Recientemente he escuchado una idea que me ha parecido muy oportuna: para el cristiano, la cruz, el sufrimiento, es lo que nos hace dejar de amar. Efectivamente, cuando afrontamos una angustiosa contrariedad pretendemos encontrar un culpable al que reprochárselo y llegar a odiarlo, ignorando que el odio no hace sino incrementar nuestra amargura. Algunos, ante el sufrimiento o la cruz, dan la espalda a Dios, por considerarlo el culpable por no evitarlo.
La naturaleza humana es como es; e, instintivamente, se intenta evitar el dolor, ya sea físico o moral. Esta no es una actitud reprochable, pero ¿es la mejor? ¿No hay forma de evitar que el sufrimiento nos arrastre a la desesperación y el odio? Quizá exista una alternativa.

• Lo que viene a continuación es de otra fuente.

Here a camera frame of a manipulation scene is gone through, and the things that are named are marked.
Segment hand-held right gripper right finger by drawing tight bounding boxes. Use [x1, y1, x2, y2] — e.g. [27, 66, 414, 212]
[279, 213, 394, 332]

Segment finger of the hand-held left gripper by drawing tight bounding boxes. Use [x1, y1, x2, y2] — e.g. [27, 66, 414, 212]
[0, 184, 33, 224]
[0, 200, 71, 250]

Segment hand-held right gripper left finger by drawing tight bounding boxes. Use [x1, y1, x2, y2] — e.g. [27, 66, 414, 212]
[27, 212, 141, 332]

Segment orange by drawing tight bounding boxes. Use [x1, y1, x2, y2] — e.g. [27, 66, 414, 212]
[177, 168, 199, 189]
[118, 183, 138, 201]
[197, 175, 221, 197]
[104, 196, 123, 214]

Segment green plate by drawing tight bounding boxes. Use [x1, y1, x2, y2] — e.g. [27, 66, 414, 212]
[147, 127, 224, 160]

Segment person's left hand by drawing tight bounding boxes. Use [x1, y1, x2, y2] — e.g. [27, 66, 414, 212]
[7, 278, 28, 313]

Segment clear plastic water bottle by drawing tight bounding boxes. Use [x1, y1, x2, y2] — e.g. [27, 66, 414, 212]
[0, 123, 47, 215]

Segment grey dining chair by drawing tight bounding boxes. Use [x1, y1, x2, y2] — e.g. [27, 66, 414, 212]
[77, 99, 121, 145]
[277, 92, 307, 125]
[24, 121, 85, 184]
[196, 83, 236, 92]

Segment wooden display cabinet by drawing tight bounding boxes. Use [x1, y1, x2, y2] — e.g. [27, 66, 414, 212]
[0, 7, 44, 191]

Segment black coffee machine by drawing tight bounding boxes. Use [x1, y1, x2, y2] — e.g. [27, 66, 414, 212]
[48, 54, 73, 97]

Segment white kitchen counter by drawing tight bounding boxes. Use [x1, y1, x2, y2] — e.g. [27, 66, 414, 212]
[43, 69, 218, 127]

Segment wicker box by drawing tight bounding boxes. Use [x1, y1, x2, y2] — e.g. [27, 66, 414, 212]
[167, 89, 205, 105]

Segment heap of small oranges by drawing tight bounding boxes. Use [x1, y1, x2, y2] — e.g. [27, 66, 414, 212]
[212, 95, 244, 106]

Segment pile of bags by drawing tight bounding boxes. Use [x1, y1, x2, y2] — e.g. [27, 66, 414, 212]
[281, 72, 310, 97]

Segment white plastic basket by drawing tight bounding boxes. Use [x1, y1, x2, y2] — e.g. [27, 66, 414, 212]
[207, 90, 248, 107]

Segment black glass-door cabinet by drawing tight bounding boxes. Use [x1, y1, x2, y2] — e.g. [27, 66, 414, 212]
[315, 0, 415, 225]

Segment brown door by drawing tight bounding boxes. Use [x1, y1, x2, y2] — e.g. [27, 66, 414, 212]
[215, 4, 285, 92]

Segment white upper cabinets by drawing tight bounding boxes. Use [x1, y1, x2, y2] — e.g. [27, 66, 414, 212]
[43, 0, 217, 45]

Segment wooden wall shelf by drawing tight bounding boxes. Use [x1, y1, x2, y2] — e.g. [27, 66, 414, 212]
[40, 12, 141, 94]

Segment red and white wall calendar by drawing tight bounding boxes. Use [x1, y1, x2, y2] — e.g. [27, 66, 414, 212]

Si es cierto que la consecuencia del sufrimiento es dejar de amar, entonces la manera de aminorar el dolor, de poder afrontarlo mejor, con esperanza, sería ¡seguir amando! La alternativa es ahogar el mal que nos agobia con amor. Es decir, convertir el sufrimiento en sacrificio, en algo que ofrecemos a los demás o por ellos. Nuestro ejemplo es Jesús durante su crucifixión: no odia a los que le están torturando, al contrario, los perdona; y aprovecha para llevarse al cielo a Dimas, el buen ladrón. Esto, junto con su aceptación voluntaria de la Pasión, es lo que transforma esa horrible tortura en sacrificio. Otro ejemplo, más cercano, es el de la madre, que sufre al traer al mundo un hijo, pero ella lo convierte en sacrificio, precisamente porque espera con amor a ese hijo.
Viktor Frankl, psiquiatra y filósofo austríaco, superviviente de los campos de concentración nazis, afirmaba que cualquier sufrimiento es superable si se le encuentra un sentido. Para los cristianos, ese sentido es el sacrificio por los demás.